After making ourselves ill on a surfeit of shellfish we would resume fishing.  She would then grab her National Trust fold away chair and watch each of us, my mother, my father and I fish in turn.
She was the worst backseat fisherman in the world; always offering help and advice and assistance. She never held a fly rod in her life. However, resplendent in pure white linen and on her green canvas throne, she took control of the river.
Rise, Cast, Catch. Grandmaster shows me how it's done. How annoying.
She came so often I think because she truly understood, the frustration, the joy and ultimately peace and beauty that only fly fishing on a clear river can bring.
I was very touched when, as we stayed in her now empty, hollow-feeling house, I found a file marked "Polly". Inside were print outs of my blog entries. I shall miss her (and her mayonnaise) hugely.
My father’s club waters on the river Wyle are special, beautifully restored, lovingly cared for they are an image of chalk stream perfection.

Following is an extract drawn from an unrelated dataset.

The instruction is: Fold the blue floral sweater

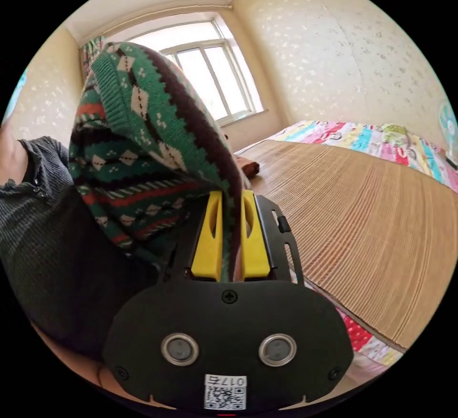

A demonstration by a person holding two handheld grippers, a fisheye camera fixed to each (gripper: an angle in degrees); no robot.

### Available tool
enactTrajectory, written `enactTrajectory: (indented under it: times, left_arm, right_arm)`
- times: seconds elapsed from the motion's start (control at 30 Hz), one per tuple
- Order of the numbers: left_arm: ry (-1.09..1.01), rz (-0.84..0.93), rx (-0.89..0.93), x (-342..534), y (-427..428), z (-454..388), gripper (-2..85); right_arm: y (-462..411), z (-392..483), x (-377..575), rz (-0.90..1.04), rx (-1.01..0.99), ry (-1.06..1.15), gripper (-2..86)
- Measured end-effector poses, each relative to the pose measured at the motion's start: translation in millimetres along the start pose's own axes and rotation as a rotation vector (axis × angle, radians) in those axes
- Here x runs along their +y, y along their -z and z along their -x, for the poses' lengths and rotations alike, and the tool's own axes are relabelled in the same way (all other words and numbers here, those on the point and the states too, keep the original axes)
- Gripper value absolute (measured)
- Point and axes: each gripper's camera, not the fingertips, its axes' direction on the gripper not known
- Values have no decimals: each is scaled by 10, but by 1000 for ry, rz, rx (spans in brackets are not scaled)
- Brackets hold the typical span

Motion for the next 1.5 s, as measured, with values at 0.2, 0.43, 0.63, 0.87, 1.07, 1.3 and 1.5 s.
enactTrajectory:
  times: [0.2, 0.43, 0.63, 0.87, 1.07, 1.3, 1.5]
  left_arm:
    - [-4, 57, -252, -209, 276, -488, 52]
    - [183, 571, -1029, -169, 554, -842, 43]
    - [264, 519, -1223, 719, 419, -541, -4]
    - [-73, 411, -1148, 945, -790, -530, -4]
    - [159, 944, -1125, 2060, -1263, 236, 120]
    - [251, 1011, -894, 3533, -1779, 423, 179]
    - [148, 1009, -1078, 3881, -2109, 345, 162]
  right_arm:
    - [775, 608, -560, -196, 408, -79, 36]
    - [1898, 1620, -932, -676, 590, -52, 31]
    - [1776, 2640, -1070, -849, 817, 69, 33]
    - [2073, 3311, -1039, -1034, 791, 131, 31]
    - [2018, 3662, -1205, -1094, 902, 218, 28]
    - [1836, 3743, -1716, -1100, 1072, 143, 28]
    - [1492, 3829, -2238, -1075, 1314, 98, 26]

From the start my father gloatingly referred to himself as the Grand Master. Despite the fact that he has the worst casting technique, floppy wrists, rod too far back etc.. he managed to pull out trout after trout. I rolled my eyes and giggled with him for a whole day. I left the river sunburnt, looking like I had been smacked in the face by one of Granny’s lobsters and I felt heavy with tiredness and at ease. The River effect indeed.